My take on this classic French stew, inspired by Julia Childs.
Ingredients
5 – 6 lb chuck roast (I added in 3 short ribs to see how the different meats would break down)
1 lb thick-cut bacon – not peppered or smoked
1 onion diced
6 carrots
8 large crimini mushrooms sliced (3 – 4 cups)
1 bottle of red wine – Burgundy or Pinot Noir
2 cups beef stock
3 – 4 tbs tomato paste
2 tbs flour (I’d try 4 next time for a thicker sauce)
20 cloves of peeled garlic, whole
5 sprigs of thyme leaves
1 bunch of Italian parsley, chopped
8 – 10 Yukon gold potatoes.
1 cup heavy cream
1 stick of unsalted butter
2 tbs horse radish sauce
Salt and pepper to taste (1/2 tbs salt)
1/2 cup grated cheese – sharp cheddar, Gruyere, or Beecher’s.
Preparation
Pour one glass of red wine before cooking for the chef.
Brown the bacon on medium heat for 10 minutes.

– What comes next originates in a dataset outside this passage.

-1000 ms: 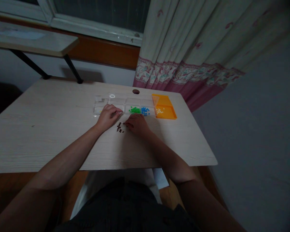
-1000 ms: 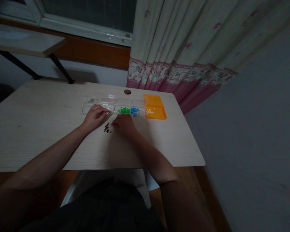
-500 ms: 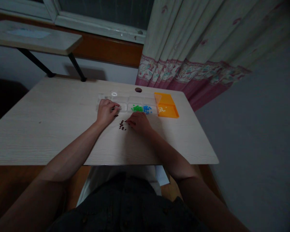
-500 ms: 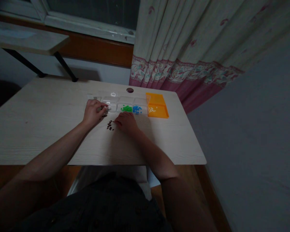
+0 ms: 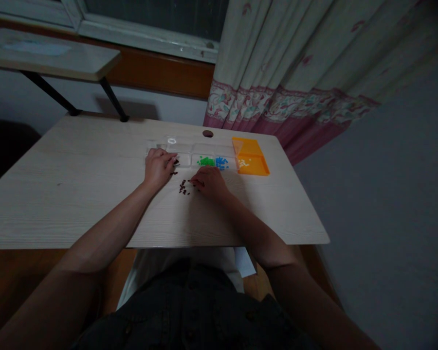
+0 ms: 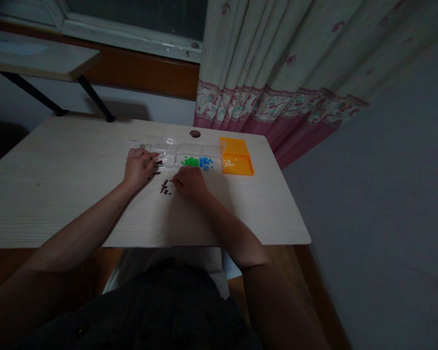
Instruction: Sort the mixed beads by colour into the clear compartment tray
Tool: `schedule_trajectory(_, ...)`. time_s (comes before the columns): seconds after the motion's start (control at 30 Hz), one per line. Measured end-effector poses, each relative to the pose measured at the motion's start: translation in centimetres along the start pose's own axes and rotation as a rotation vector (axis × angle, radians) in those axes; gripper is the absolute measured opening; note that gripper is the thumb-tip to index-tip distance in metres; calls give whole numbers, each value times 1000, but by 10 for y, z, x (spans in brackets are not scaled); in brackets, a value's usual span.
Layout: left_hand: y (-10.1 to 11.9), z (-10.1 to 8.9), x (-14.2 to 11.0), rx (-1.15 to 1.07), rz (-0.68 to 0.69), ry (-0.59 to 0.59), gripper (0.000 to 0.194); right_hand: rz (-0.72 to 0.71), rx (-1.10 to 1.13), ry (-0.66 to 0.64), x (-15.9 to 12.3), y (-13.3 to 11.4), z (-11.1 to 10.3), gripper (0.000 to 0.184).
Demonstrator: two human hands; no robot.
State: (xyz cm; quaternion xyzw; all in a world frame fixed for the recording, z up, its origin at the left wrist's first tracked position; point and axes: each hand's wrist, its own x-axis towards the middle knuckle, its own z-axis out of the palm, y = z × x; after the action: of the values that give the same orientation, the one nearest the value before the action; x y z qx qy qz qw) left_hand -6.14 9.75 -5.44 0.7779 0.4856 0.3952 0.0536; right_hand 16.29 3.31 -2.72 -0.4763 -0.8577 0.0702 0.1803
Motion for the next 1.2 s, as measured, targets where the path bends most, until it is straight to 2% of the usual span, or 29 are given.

Reserve the fat in the pan and set the bacon aside.


Chop carrots as depicted


Chop mushrooms

Add chopped onions


Cut and trim the chuck roast – this was only 2 lbs, but I added 3 short ribs – I suggest 5 – 6 lbs of chuck roast or 8 short ribs.

Brown all beef on all sides, 2 minutes per side maximum.

Transfer the meat to a plate and add all the veg.

Cook the vegetables on medium heat for about 15 minutes until they begin to soften. Then add flour and tomato paste, along with about 1 cup of red wine, and cook for 5 minutes on medium, stirring frequently to prevent the mixture from sticking to the pan.
Add in the remaining wine and beef stock. Cook in oven on convection bake for 2.5 hours at 350 degrees farenheight.


Peel the potatoes – I used six, which fed three with one portion left over. I suggest using 2 per person.


Boil the potatoes until fork-tender, 30 – 45 minutes. Strain and add back to the pan. Add cheese, butter, and horseradish to melt while the potatoes are still hot. Heat the heavy cream before adding it – this helps keep it hot. Mash thoroughly.



I found this preparation much better than my previous pot roast. Slight differences, but this has a more wine-to-stock ratio, resulting in a deeper, richer flavor. Leftovers will reheat well with mashed potatoes or a hearty pasta. We will find out tomorrow.